Het gaat nog zeker 100 jaar duren voordat alle bommen zijn opgeruimd. Momenteel vallen er 300 slachtoffers per jaar. Het probleem dringt overal in door; Er is maar weinig land dat bewerkt kan worden, maar de meeste bewoners zijn zelfvoorzienend en hebben het land dus nodig. Ook op al bebouwde grond worden nog steeds bommen gevonden. Ondertussen is de prijs voor ijzer hoog. Een redelijk bommetje is zomaar 20 dollar waard. Veel bewoners weten bijzonder weinig over de bommen, en graven ze uit om ze illegaal te verkopen. Vooral kinderen hebben geen idee en daar vallen dus ook veel slachtoffers. Er is een organisatie die zoveel mogelijk probeert te helpen, maar er zijn teveel bommen en het opleiden van mensen ('bom-opruimers') duurt lang omdat het een levensgevaarlijke job is en veel volwassenen sowieso bijzonder weinig scholing hebben gehad.

De inwoners in deze gebieden leven dagelijks met de angst voor een UneXploded Ordnance (UXO).

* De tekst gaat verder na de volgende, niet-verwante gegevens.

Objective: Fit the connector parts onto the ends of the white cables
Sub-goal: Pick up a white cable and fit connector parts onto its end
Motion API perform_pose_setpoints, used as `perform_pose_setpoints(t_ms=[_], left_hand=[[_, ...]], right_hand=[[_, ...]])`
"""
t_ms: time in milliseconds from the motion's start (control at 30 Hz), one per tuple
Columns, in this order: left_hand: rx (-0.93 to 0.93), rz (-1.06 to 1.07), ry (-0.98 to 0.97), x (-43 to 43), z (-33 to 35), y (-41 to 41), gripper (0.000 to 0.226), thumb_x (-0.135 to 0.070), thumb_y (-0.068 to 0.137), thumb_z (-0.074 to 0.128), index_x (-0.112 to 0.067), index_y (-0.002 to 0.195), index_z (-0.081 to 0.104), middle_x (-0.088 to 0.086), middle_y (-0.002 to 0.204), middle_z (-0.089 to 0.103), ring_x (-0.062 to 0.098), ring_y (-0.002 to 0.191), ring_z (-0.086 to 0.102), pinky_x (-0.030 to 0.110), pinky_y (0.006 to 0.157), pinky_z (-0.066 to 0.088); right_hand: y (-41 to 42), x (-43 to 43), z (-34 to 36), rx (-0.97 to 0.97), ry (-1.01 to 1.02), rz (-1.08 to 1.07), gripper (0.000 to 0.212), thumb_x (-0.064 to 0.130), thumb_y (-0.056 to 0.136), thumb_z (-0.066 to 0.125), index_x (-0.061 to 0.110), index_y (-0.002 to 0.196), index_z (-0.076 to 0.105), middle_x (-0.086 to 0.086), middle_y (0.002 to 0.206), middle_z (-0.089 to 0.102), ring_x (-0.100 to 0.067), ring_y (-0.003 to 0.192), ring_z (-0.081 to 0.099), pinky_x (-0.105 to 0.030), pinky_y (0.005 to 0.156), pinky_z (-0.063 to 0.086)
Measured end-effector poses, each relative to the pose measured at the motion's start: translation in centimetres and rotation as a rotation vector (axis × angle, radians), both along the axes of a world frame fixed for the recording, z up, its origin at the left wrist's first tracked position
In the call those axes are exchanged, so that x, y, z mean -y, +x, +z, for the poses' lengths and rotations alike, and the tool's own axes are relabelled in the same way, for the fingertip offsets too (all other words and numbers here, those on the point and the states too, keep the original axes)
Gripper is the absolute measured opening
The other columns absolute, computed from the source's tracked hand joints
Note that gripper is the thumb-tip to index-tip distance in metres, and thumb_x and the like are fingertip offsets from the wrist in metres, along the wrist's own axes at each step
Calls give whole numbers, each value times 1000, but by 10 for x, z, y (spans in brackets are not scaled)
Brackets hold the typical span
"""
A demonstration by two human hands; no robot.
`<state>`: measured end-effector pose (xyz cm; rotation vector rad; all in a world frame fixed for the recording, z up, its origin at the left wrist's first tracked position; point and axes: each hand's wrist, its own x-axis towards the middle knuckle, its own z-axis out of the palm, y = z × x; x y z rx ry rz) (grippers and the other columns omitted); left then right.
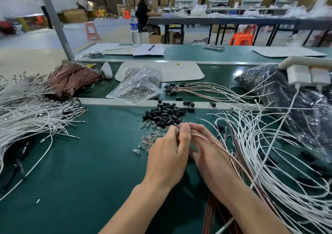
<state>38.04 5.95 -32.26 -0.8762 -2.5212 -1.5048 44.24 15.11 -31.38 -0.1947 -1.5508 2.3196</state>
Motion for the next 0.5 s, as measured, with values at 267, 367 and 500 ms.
perform_pose_setpoints(t_ms=[267,367,500], left_hand=[[127,17,55,-10,-2,6,81,-69,89,-1,-21,66,60,-3,68,67,20,76,66,37,72,49],[88,29,28,-12,-2,5,77,-63,89,-1,-22,67,60,-2,63,67,15,70,63,38,71,51],[68,51,18,-13,-3,6,66,-57,87,1,-19,65,51,3,59,62,27,69,62,45,67,50]], right_hand=[[-5,14,1,94,-170,16,32,23,105,47,3,118,69,-15,101,72,-12,91,71,-19,75,56],[-5,13,2,80,-208,76,39,34,99,50,9,121,69,-8,110,73,-11,101,70,-20,81,55],[-8,12,-1,62,-290,67,45,38,93,51,7,119,70,-9,119,73,-15,111,69,-23,90,56]])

Ondertussen zit ik in Cambodja, een land met ook een zeer zeer zwarte bladzijde in de geschiedenis dankzij het regime van Pol Pot. Maar de mensen lachen hier graag en dat zorgt voor een superfijne sfeer. Ook al de nodige cultuur gesnoven; ik kan weer een wereldwonder van de lijst afstrepen... Angkor Wat is mooi, prachtig, maar een aantal andere tempels (er staan er op een relatief klein gebied werkelijk tientallen) waren misschien nog indrukwekkender.


Het gaat nog steeds prima met mij. Ookal heb ik inmiddels ook een paar lastige momenten gehad, zoals de eenzame. Gelukkig zijn het er nog niet veel dankzij alle andere alleen-reizigers. Of als vrienden een verschrikkelijk moeilijke tijd door gaan, en ik zit hier. Uitvindingen als internet en telefoon zijn dan fijn, maar niet genoeg.

Voor hun dus alle sterkte en veel zonnestralen, ik heb er hier genoeg. (ookal las ik net dat jullie daar ook weer hier en daar wat zon hebben?)